TASK REQUIREMENTS:
Pick every line out of the entries below that has the string "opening", and copy it.

STUDY MATERIAL:
<<<<
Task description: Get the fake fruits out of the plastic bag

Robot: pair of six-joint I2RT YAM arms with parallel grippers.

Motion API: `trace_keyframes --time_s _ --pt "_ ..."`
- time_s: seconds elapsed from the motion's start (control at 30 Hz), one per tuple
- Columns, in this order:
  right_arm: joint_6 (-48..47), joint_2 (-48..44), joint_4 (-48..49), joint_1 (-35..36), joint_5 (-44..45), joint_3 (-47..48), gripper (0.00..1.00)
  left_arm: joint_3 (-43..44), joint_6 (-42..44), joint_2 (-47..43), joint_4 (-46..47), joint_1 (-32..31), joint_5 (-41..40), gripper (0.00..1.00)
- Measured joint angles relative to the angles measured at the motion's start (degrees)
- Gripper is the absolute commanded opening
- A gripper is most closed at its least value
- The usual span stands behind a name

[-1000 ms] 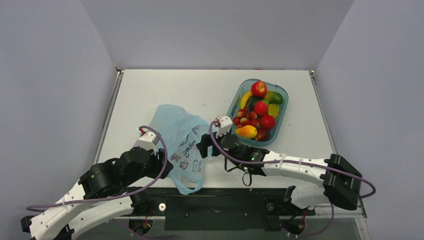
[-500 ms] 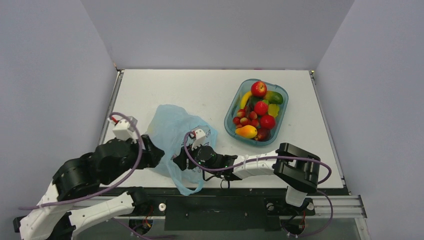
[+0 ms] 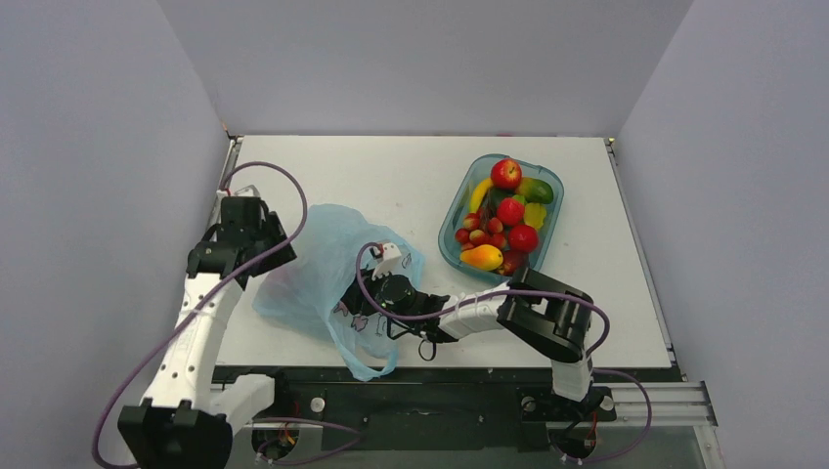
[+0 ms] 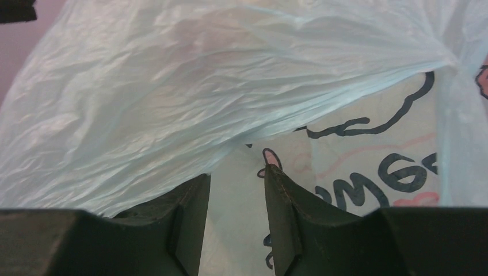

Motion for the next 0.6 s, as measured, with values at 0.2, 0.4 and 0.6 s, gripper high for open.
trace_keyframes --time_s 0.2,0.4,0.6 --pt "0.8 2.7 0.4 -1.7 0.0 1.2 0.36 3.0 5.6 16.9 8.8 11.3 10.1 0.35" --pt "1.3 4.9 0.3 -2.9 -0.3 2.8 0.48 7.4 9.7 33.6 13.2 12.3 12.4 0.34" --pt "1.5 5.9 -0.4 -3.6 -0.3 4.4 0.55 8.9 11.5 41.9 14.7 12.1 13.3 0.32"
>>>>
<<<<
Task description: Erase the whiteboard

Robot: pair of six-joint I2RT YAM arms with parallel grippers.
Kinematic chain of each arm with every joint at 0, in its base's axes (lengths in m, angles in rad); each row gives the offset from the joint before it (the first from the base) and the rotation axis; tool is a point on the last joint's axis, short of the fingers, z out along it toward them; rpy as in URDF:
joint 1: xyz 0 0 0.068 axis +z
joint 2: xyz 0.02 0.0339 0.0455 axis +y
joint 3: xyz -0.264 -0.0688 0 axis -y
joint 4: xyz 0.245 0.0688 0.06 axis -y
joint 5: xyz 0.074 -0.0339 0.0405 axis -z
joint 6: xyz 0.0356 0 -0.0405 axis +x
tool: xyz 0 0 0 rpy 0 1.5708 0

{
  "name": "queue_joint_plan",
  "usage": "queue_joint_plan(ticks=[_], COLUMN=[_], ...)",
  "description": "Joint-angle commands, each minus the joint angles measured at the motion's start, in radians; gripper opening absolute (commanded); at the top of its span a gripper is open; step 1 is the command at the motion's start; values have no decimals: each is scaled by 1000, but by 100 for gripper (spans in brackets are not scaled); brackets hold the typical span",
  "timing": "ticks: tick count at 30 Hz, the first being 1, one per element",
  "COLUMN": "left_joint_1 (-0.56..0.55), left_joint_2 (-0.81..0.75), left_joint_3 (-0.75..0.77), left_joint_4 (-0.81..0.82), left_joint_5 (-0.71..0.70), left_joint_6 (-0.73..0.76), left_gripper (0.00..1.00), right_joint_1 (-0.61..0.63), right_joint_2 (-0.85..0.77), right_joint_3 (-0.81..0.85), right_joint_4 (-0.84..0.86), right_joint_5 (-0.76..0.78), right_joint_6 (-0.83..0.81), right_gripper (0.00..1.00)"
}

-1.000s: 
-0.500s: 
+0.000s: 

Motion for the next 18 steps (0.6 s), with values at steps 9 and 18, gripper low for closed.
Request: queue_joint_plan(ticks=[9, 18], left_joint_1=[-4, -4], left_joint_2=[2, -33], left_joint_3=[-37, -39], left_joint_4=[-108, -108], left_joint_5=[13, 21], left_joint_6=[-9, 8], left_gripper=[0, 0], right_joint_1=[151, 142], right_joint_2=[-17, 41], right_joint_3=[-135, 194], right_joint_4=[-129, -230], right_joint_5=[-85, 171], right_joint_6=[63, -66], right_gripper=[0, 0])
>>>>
EXPECTED OUTPUT:
- Gripper is the absolute commanded opening
  "description": "Joint-angle commands, each minus the joint angles measured at the motion's start, in radians; gripper opening absolute (commanded); at the top of its span a gripper is open; step 1 is the command at the motion's start; values have no decimals: each is scaled by 1000, but by 100 for gripper (spans in brackets are not scaled); brackets hold the typical span",

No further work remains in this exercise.